[Date Prev][Date Next] [Thread Prev][Thread Next] [Date Index] [Thread Index]

Sarge review on Newsforge


so, let's start collecting Sarge reviews here, unless somebody thinks
-project is better suited for other things.

Bruce Byfield has written a review on Newsforge:


"As the first Debian release to use the new installer, version 3.1,
a.k.a. Sarge, goes a long way to detonating the myth that Debian is hard
to install. Moreover, because it includes -- for the most part --
up-to-the-moment software while conforming to strict free software
guidelines and offering better than average security, 3.1 is easily the
most accessible version of Debian ever released."

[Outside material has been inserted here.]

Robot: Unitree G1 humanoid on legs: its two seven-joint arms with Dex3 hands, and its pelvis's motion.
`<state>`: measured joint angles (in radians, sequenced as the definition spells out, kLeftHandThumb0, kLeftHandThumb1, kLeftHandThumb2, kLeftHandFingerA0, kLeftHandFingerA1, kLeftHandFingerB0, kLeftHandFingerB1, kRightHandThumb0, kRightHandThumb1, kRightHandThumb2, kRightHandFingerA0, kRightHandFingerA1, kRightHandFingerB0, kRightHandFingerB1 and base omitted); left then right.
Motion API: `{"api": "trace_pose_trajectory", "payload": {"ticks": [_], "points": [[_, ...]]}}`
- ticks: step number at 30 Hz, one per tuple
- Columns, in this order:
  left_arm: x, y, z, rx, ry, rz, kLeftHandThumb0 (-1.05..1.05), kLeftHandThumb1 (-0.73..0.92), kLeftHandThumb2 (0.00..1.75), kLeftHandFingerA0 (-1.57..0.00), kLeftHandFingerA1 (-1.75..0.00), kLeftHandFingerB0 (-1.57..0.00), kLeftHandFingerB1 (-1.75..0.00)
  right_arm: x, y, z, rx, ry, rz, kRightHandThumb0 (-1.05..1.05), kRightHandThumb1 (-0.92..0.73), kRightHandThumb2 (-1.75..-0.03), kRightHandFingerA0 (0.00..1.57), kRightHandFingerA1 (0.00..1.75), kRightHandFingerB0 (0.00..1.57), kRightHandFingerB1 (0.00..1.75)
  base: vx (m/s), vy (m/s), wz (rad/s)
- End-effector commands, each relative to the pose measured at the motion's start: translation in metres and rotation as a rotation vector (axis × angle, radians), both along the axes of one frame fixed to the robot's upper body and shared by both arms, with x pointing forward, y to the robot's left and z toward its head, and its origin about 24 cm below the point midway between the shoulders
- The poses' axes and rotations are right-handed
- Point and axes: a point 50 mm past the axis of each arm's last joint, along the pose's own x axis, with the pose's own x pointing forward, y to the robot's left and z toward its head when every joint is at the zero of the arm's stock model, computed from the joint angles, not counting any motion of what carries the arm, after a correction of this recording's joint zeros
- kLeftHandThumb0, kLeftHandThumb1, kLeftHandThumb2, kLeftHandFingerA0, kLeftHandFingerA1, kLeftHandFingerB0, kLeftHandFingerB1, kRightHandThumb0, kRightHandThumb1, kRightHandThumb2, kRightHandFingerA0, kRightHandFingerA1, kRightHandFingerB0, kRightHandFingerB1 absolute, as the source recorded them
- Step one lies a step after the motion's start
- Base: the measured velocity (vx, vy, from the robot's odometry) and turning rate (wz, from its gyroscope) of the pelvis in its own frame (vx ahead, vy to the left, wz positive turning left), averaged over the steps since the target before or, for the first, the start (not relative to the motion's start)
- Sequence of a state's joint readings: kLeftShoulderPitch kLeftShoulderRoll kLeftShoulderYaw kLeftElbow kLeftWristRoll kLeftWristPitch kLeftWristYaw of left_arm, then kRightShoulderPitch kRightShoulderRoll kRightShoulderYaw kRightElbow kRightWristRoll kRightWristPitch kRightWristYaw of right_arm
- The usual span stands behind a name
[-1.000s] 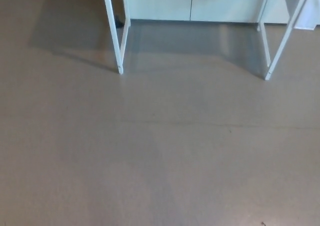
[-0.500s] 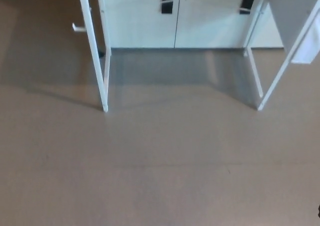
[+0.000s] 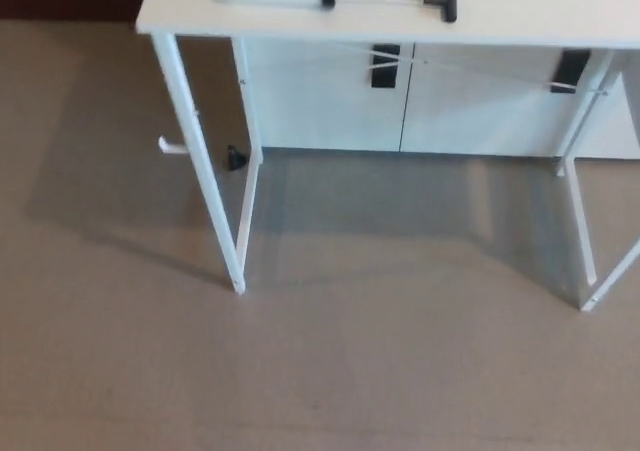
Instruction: The robot walks towards a desk on which an air pump is kept in the middle. It lifts it up and holds it with its left hand and uses its right hand to compress it by pushing its handle inwards.
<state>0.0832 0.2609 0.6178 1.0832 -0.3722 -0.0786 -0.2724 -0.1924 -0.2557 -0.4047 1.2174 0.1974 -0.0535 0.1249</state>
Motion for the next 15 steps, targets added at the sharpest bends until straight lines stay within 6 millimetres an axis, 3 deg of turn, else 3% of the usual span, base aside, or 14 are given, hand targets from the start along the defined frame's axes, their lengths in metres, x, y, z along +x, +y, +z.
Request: {"api": "trace_pose_trajectory", "payload": {"ticks": [1,9,15], "points": [[-0.002,0.005,0.004,0.045,0.006,0.01,0.01,0.46,0.89,-0.26,-0.53,-0.26,-0.5,-0.01,-0.005,-0.002,-0.009,0.02,0.003,-0.13,-0.58,-0.59,0.51,0.52,0.36,0.39,0.49,0.016,-0.28],[0.001,0.008,0.007,0.037,-0.017,0.011,0.01,0.47,0.9,-0.19,-0.51,-0.22,-0.5,-0.003,-0.002,-0.001,-0.012,0.016,0.005,-0.11,-0.6,-0.59,0.54,0.52,0.36,0.39,0.44,0.15,-0.32],[0.004,0.008,0.008,0.035,-0.036,0.003,0.0,0.48,0.91,-0.21,-0.52,-0.23,-0.5,0.001,-0.001,0.001,-0.008,0.006,0.011,-0.13,-0.58,-0.59,0.52,0.53,0.36,0.4,0.31,0.203,-0.01]]}}
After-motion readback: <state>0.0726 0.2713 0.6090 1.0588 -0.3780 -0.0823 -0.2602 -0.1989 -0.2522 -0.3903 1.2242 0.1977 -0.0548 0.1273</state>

After a quick glance, the review seems quite well written (especially
praising d-i and the installation manual), there are few things to
quibble about, but the major point he did not catch is that you can
install Linux-2.6 optionally:

"Second, Debian 3.1 uses the 2.4.27 kernel, rather than a more recent
2.6 version. While no doubt disappointing to many, this conservative
kernel choice is in keeping with the stable distribution's emphasis on
reliability. The 2.4.27 kernel is at the end of a line of development
and is therefore likely to be more thoroughly debugged than the rapidly
evolving 2.6 line. Although the choice may sacrifice some speed, users
not caught up in the arms race of version numbers will probably never
notice the difference. For those who do, Debian's kernel compilation
method offers a quick solution."

His conclusion:

"To say that Debian is no longer just for geeks would be an
exaggeration. All the same, if version 3.1 is any indication, that's the
way the distribution is heading.

True, it's still not a distribution to give a newcomer. Defects such as
the lack of video card testing during installation or of an utomatically
installed firewall still assume a knowledgeable, hands-on user who can
readily overcome them.

But neither is it a distribution that should baffle any except the most
inexperienced. If you've been down the install path a couple of times
and always wanted to try Debian, there's never been a better time.
Combining ease of use, security-consciousness, and a strict adherence to
principle with a mostly current selection of well-tested software, in
many ways Debian 3.1 is free software at its best."